Sample: Construct DefaultAzureCredential

The following code sample demonstrates the creation of a DefaultAzureCredential, using the DefaultAzureCredentialBuilder to configure it. Once this credential is created, it may be passed into the builder of many of the Azure SDK for Java client builders as the 'credential' parameter.

TokenCredential defaultAzureCredential = new DefaultAzureCredentialBuilder().build();

Sample: Construct DefaultAzureCredential with User-Assigned Managed Identity

User-Assigned Managed Identity (UAMI) in Azure is a feature that allows you to create an identity in Microsoft Entra ID that is associated with one or more Azure resources. This identity can then be used to authenticate and authorize access to various Azure services and resources. The following code sample demonstrates the creation of a DefaultAzureCredential to target a user-assigned managed identity, using the DefaultAzureCredentialBuilder to configure it. Once this credential is created, it may be passed into the builder of many of the Azure SDK for Java client builders as the 'credential' parameter.

TokenCredential dacWithUserAssignedManagedIdentity
     = new DefaultAzureCredentialBuilder().managedIdentityClientId("<Managed-Identity-Client-Id").build();

Constructor Summary

Constructor Description
DefaultAzureCredentialBuilder()

Creates an instance of a DefaultAzureCredentialBuilder.

Method Summary

Modifier and Type Method and Description
DefaultAzureCredentialBuilder additionallyAllowedTenants(String[] additionallyAllowedTenants)

For multi-tenant applications, specifies additional tenants for which the credential may acquire tokens.

DefaultAzureCredentialBuilder additionallyAllowedTenants(List<String> additionallyAllowedTenants)

For multi-tenant applications, specifies additional tenants for which the credential may acquire tokens.

DefaultAzureCredentialBuilder authorityHost(String authorityHost)

Specifies the Microsoft Entra endpoint to acquire tokens.

DefaultAzureCredential build()

Creates new DefaultAzureCredential with the configured options set.

DefaultAzureCredentialBuilder credentialProcessTimeout(Duration credentialProcessTimeout)

Specifies a Duration timeout for developer credentials (such as Azure CLI) that rely on separate process invocations.

DefaultAzureCredentialBuilder disableInstanceDiscovery()

Disables the setting which determines whether or not instance discovery is performed when attempting to authenticate.

DefaultAzureCredentialBuilder executorService(ExecutorService executorService)

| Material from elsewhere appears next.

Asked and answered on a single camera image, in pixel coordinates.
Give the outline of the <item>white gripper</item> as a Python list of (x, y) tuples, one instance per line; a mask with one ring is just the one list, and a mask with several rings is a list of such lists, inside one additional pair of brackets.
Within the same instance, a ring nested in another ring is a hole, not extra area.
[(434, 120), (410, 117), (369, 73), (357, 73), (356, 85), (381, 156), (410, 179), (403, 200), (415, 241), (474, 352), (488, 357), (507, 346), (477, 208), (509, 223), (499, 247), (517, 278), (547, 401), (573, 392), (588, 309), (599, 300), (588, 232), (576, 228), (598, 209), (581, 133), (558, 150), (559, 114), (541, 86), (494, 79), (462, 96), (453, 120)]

Specifies the ExecutorService to be used to execute the authentication requests.

DefaultAzureCredentialBuilder intelliJKeePassDatabasePath(String databasePath)

Specifies the KeePass database path to read the cached credentials of Azure toolkit for IntelliJ plugin.

DefaultAzureCredentialBuilder managedIdentityClientId(String clientId)

Specifies the client ID of user assigned or system assigned identity, when this credential is running in an environment with managed identities.

DefaultAzureCredentialBuilder managedIdentityResourceId(String resourceId)

Specifies the resource ID of user assigned or system assigned identity, when this credential is running in an environment with managed identities.

DefaultAzureCredentialBuilder tenantId(String tenantId)

Sets the tenant id of the user to authenticate through the DefaultAzureCredential.

DefaultAzureCredentialBuilder workloadIdentityClientId(String clientId)

Specifies the client ID of Microsoft Entra app to be used for AKS workload identity authentication.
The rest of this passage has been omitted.